Improving comparative analyses of Hi-C data via contrastive self-supervised learning

• Published in: Briefings in bioinformatics Vol. 24; no. 4
• Main Authors: Li, Han, He, Xuan, Kurowski, Lawrence, Zhang, Ruotian, Zhao, Dan, Zeng, Jianyang
• Format: Journal Article
• Language: English
• Published: England Oxford University Press 20.07.2023; Oxford Publishing Limited (England)

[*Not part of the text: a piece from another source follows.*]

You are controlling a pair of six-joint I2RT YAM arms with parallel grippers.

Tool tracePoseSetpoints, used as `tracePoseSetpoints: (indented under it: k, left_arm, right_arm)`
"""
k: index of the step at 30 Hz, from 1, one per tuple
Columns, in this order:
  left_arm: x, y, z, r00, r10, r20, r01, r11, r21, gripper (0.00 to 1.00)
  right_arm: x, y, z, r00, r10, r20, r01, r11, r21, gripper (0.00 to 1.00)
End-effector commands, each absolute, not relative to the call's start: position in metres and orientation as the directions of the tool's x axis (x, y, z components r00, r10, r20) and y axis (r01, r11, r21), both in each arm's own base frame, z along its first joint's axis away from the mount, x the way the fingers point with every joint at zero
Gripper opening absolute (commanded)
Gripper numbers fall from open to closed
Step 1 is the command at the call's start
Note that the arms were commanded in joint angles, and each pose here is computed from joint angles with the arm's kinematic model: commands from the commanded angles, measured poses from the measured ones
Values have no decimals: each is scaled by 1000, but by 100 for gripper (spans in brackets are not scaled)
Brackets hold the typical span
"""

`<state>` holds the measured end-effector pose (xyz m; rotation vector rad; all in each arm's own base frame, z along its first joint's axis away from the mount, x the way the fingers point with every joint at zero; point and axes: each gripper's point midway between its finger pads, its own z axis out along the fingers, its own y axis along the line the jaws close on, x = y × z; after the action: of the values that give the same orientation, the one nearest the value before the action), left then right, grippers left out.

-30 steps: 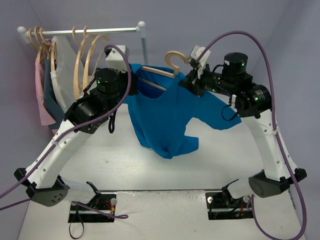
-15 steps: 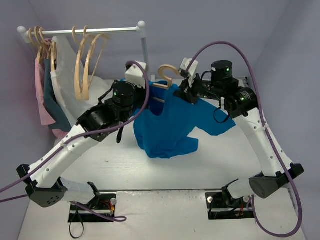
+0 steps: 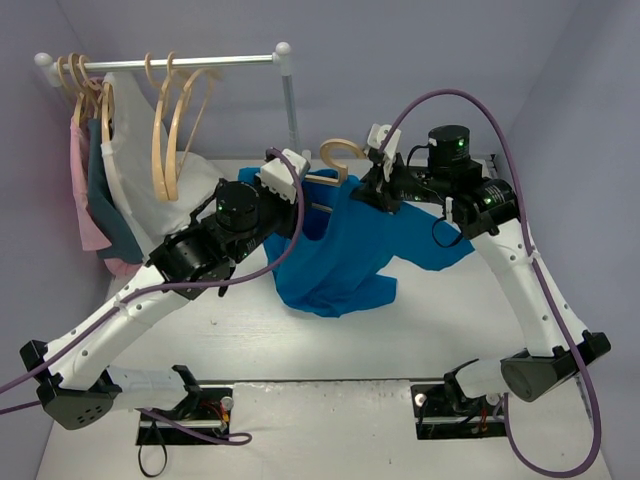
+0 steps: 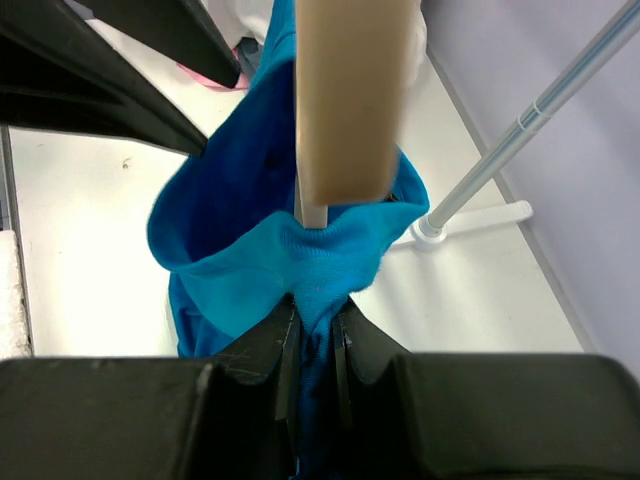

• Subjects: Chromatin; Chromosomes; Comparative analysis; Conformation; Data analysis; Gene expression; Gene mapping; Gene regulation; Genomes; Genomics; Reproducibility; Self-supervised learning; Sequences; Three dimensional analysis; contrastive learning; differential chromatin interaction; graph neural network; reproducibility measurement; Hi-C; chromosome conformation
• ISSN: 1467-5463; 1477-4054
• DOI: 10.1093/bib/bbad193

Abstract Hi-C is a widely applied chromosome conformation capture (3C)-based technique, which has produced a large number of genomic contact maps with high sequencing depths for a wide range of cell types, enabling comprehensive analyses of the relationships between biological functionalities (e.g. gene regulation and expression) and the three-dimensional genome structure. Comparative analyses play significant roles in Hi-C data studies, which are designed to make comparisons between Hi-C contact maps, thus evaluating the consistency of replicate Hi-C experiments (i.e. reproducibility measurement) and detecting statistically differential interacting regions with biological significance (i.e. differential chromatin interaction detection). However, due to the complex and hierarchical nature of Hi-C contact maps, it remains challenging to conduct systematic and reliable comparative analyses of Hi-C data. Here, we proposed sslHiC, a contrastive self-supervised representation learning framework, for precisely modeling the multi-level features of chromosome conformation and automatically producing informative feature embeddings for genomic loci and their interactions to facilitate comparative analyses of Hi-C contact maps. Comprehensive computational experiments on both simulated and real datasets demonstrated that our method consistently outperformed the state-of-the-art baseline methods in providing reliable measurements of reproducibility and detecting differential interactions with biological meanings.